*Goal of the exercise:* Where the listing below reaches the line containing "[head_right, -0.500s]", start writing out lines exactly, and stop once the line containing "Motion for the" has been written.

════════════════

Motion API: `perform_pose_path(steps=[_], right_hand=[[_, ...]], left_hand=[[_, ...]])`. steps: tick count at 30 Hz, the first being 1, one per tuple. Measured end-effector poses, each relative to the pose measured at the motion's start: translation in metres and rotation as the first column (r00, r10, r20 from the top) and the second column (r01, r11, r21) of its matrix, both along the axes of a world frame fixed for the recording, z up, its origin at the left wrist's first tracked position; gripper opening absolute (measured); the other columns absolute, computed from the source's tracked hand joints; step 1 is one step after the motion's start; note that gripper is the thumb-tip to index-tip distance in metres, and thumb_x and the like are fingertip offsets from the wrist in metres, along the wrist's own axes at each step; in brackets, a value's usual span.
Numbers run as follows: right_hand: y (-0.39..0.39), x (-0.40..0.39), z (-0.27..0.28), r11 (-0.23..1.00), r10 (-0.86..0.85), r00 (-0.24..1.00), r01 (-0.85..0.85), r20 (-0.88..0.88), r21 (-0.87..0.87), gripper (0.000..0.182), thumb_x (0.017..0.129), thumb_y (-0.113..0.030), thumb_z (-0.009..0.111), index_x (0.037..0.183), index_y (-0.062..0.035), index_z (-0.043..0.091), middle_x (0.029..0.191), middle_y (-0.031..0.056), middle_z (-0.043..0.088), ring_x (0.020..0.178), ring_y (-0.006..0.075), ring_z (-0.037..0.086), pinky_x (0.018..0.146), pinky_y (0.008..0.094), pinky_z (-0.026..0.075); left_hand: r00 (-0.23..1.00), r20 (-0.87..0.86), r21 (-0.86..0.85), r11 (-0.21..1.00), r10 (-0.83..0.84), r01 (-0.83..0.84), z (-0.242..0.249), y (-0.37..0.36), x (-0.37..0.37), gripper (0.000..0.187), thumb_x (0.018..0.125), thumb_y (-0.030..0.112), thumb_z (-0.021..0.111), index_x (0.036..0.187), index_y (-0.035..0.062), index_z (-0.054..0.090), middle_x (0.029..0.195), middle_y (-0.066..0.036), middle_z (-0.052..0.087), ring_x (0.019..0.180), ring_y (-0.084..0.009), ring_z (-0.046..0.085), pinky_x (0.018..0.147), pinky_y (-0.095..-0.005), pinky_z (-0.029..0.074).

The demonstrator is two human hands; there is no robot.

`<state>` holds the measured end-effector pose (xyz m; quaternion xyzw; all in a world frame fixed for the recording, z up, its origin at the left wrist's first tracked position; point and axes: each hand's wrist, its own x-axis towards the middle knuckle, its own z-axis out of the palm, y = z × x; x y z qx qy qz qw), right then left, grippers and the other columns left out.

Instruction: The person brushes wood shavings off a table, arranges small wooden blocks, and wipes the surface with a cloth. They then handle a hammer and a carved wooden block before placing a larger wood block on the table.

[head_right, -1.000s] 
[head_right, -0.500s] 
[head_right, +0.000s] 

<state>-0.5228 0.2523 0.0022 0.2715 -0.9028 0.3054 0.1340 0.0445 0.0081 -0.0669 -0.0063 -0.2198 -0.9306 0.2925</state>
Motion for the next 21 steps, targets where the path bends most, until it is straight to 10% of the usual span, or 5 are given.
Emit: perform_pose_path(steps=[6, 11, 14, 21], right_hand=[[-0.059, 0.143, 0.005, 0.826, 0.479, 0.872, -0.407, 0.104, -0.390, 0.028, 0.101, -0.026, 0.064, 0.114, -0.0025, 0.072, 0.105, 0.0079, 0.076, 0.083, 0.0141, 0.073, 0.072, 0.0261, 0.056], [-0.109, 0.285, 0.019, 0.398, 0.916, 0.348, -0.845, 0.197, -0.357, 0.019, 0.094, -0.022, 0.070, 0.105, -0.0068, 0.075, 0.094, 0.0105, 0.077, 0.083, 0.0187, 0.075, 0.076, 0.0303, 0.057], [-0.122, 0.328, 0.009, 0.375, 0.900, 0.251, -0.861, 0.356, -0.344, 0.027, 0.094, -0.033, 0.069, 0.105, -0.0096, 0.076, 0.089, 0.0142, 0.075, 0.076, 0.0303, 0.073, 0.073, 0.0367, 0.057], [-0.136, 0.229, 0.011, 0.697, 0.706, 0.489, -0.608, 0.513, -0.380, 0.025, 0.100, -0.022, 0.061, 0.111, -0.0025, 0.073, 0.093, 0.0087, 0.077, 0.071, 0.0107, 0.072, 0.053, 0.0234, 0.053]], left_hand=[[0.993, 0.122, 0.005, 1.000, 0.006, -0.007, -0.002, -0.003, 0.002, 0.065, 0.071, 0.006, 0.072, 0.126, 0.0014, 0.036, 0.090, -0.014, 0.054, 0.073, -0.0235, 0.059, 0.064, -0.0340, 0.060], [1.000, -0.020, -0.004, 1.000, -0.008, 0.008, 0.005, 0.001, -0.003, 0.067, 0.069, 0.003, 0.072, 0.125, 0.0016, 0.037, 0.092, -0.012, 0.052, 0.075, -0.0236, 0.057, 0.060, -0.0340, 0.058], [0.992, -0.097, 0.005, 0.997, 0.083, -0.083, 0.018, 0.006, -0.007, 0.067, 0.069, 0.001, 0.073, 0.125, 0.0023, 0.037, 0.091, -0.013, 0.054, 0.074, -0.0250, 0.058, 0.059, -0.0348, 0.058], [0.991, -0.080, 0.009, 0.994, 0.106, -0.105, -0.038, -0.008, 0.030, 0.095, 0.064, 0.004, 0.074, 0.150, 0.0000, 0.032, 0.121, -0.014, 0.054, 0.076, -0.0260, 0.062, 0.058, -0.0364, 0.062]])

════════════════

*Result:*
[head_right, -0.500s] 
[head_right, +0.000s] 

<state>-0.5228 0.2523 0.0022 0.2715 -0.9028 0.3054 0.1340 0.0445 0.0081 -0.0669 -0.0063 -0.2198 -0.9306 0.2925</state>
Motion for the next 21 steps, targets where the path bends most, until it is straight to 10% of the usual span, or 5 are given.

The exercise asks for nothing further.